*Your task*
Which lines of the records below contain the string "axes"? Report each of them.

== Records for the task ==

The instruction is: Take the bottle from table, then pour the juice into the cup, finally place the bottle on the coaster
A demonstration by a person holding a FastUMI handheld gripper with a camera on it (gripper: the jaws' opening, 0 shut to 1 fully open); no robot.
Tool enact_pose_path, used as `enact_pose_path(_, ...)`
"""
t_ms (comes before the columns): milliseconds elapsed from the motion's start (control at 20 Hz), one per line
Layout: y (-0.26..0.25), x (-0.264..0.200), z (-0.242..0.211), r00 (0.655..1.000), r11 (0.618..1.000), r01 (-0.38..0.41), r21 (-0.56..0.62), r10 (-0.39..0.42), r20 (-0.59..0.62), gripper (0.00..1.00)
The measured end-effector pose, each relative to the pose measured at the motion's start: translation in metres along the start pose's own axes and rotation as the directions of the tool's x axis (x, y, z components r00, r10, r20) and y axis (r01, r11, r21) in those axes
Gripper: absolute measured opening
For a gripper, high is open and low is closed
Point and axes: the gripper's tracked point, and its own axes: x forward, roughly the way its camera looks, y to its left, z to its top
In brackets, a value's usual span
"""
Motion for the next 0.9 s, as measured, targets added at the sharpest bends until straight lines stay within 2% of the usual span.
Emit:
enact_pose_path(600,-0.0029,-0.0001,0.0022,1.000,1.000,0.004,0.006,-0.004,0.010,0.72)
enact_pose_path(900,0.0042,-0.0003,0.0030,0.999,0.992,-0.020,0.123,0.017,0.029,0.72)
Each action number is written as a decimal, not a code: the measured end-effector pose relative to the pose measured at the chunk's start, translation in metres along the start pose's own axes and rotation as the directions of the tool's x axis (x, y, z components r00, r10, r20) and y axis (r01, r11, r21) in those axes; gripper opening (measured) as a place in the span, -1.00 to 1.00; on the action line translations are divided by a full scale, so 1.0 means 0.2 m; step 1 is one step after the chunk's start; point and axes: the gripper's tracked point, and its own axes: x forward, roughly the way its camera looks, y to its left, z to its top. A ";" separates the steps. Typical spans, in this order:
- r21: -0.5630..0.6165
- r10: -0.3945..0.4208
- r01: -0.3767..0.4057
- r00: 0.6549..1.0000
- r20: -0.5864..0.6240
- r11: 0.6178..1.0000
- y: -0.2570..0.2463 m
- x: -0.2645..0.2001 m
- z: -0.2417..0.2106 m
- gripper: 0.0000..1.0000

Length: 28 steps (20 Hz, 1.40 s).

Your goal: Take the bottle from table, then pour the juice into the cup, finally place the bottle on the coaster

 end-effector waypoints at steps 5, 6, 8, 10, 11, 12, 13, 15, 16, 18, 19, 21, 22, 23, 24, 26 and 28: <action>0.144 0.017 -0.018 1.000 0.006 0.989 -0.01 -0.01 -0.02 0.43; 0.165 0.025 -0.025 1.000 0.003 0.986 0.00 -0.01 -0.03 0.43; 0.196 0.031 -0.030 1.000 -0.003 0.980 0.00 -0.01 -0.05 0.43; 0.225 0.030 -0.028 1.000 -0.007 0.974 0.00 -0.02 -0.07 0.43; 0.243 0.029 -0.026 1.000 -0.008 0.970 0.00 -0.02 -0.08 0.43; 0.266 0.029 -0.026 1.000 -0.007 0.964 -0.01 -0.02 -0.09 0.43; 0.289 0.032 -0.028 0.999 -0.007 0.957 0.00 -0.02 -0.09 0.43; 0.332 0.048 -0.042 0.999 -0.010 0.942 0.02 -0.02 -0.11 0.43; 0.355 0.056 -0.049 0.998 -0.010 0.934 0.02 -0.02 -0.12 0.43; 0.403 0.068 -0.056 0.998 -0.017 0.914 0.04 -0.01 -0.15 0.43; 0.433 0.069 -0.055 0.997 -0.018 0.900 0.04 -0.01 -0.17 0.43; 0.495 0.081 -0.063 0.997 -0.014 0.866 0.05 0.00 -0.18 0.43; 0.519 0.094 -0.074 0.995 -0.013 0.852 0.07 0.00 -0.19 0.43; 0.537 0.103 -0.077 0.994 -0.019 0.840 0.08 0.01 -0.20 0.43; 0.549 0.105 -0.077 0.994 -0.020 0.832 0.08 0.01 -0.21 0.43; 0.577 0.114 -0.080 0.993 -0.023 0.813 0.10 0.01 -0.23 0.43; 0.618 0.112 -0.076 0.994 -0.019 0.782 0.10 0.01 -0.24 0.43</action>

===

*Solution for this task*
The measured end-effector pose, each relative to the pose measured at the motion's start: translation in metres along the start pose's own axes and rotation as the directions of the tool's x axis (x, y, z components r00, r10, r20) and y axis (r01, r11, r21) in those axes
Point and axes: the gripper's tracked point, and its own axes: x forward, roughly the way its camera looks, y to its left, z to its top
Each action number is written as a decimal, not a code: the measured end-effector pose relative to the pose measured at the chunk's start, translation in metres along the start pose's own axes and rotation as the directions of the tool's x axis (x, y, z components r00, r10, r20) and y axis (r01, r11, r21) in those axes; gripper opening (measured) as a place in the span, -1.00 to 1.00; on the action line translations are divided by a full scale, so 1.0 means 0.2 m; step 1 is one step after the chunk's start; point and axes: the gripper's tracked point, and its own axes: x forward, roughly the way its camera looks, y to its left, z to its top. A ";" separates the steps. Typical spans, in this order:

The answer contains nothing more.